To his credit, Mr. Kautz has a feral magnetism that's long made him a standout in the work he's done with the Amoralists (who produced this play), and he's well-matched with Ms. Stromberg, who radiates a far-from-typical vulnerability. (Her character also has the most developed back story; she's closed herself off ever since her beloved father overdosed. Yes. That's the most developed.) Lawson and Cullen are more intermittently reliable -- Lawson has a particularly intense outburst -- though that may simply be because their characters operate so much in Grange's shadow that it's hard to see them as anything more than yes-men. And to the play's credit -- or perhaps director David Fofi's -- Collision doesn't back down from showing some of the things it talks about, with Grange talking Doe out of his bed and into roommate Bromley's, or with the various acts of violence. But none of this feels serious (despite the play's change in description from "dark comedy" to "drama"): in fact, the more these characters talk, especially once they're leaping childishly about with guns in their hands, the less real it all seems.
The last, nearly intolerable twenty minutes of Collision is Fight Club without any of the satire, without any of the bite; at least Tyler Durden knows what he's doing.
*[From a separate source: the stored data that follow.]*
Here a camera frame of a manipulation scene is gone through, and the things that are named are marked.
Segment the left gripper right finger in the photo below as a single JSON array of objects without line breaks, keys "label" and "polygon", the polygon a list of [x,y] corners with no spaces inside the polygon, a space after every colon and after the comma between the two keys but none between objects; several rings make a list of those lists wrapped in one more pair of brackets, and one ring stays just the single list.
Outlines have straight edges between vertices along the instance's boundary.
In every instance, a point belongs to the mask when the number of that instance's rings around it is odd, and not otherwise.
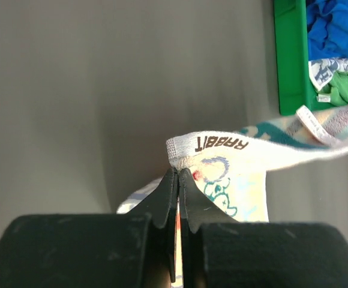
[{"label": "left gripper right finger", "polygon": [[185,287],[348,287],[348,243],[323,223],[243,223],[179,174]]}]

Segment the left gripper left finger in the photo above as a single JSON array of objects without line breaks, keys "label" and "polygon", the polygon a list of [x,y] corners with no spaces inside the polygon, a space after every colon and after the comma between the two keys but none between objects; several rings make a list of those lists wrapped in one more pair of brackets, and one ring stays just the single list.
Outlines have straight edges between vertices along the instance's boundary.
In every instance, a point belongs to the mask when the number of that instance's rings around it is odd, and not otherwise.
[{"label": "left gripper left finger", "polygon": [[0,238],[0,287],[169,287],[178,174],[124,214],[23,215]]}]

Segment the colourful rabbit print towel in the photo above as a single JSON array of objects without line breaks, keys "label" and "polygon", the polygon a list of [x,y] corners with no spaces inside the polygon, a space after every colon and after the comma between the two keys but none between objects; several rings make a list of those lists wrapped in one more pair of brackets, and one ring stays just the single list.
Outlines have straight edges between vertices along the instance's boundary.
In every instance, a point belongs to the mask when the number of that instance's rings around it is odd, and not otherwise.
[{"label": "colourful rabbit print towel", "polygon": [[[185,287],[180,172],[189,170],[198,189],[234,220],[271,223],[266,204],[266,173],[348,154],[348,106],[316,113],[302,106],[295,116],[265,121],[238,132],[201,131],[176,136],[166,142],[166,149],[170,169],[178,174],[173,282]],[[162,178],[133,193],[120,206],[118,214],[137,206],[158,187]]]}]

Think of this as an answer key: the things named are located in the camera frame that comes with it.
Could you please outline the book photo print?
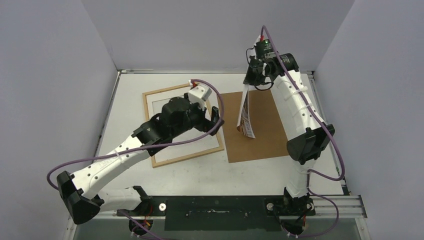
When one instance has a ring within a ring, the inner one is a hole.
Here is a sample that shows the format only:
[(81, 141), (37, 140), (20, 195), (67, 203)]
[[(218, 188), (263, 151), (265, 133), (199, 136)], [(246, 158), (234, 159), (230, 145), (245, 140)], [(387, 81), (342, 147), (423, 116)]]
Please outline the book photo print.
[(245, 84), (243, 86), (243, 91), (241, 95), (241, 103), (240, 103), (240, 109), (239, 109), (239, 114), (237, 118), (236, 129), (245, 137), (250, 139), (255, 139), (256, 137), (251, 125), (250, 112), (249, 112), (249, 90), (250, 90), (250, 86), (248, 84)]

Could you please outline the brown backing board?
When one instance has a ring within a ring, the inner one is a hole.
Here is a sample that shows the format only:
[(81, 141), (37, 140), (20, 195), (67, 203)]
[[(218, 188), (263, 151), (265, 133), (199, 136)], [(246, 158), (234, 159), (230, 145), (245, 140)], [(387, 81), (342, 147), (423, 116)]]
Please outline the brown backing board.
[(288, 138), (271, 91), (248, 92), (249, 130), (255, 138), (238, 129), (242, 92), (223, 93), (224, 124), (222, 126), (229, 163), (289, 156)]

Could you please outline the wooden picture frame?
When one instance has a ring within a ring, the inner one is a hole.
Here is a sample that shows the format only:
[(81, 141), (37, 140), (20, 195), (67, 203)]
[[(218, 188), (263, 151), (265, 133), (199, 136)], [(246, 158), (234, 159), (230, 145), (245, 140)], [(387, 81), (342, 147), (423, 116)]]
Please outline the wooden picture frame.
[[(205, 103), (205, 109), (195, 109), (192, 103), (189, 102), (187, 97), (187, 92), (184, 94), (184, 97), (173, 97), (168, 103), (162, 106), (162, 112), (155, 114), (149, 119), (146, 119), (149, 124), (151, 124), (155, 130), (158, 132), (157, 136), (160, 138), (156, 141), (158, 144), (166, 143), (176, 143), (176, 142), (185, 142), (185, 144), (192, 143), (192, 139), (200, 137), (206, 132), (201, 132), (195, 129), (195, 126), (200, 123), (200, 118), (205, 114), (205, 117), (211, 119), (211, 110), (212, 106), (207, 100)], [(165, 149), (154, 148), (152, 151), (154, 155), (159, 151)], [(200, 154), (197, 157), (204, 156), (208, 154)]]

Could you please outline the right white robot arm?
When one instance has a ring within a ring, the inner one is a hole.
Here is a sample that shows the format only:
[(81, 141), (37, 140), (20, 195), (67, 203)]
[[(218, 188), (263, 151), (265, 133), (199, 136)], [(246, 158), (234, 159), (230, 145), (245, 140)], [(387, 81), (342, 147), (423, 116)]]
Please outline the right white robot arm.
[(289, 181), (284, 187), (279, 211), (288, 215), (311, 213), (313, 200), (309, 192), (310, 173), (335, 133), (332, 124), (326, 124), (317, 113), (304, 85), (299, 66), (292, 54), (279, 54), (270, 39), (260, 35), (246, 54), (247, 72), (243, 81), (238, 129), (253, 138), (247, 107), (248, 88), (262, 90), (262, 86), (276, 87), (283, 96), (294, 120), (295, 134), (287, 138), (286, 149), (293, 160)]

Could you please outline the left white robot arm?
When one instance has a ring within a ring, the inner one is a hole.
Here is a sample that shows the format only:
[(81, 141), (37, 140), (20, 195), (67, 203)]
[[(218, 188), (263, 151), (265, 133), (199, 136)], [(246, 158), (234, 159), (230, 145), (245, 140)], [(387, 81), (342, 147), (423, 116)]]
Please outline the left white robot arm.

Grange knows only that he doesn't know why he's doing this shit, says only -- in lieu of actual motivation -- that "a miss is as good as a mile." In that, it's like watching a headless dog chase its own tail -- and the use of mixed and confused metaphors is intentional, as opposed to much of the verbal meandering and claptrap of Collision.
So yes, there once was a critic stuck writing about an unpalatable play, but then he finished the review, moved on with his life, and lived happily ever after.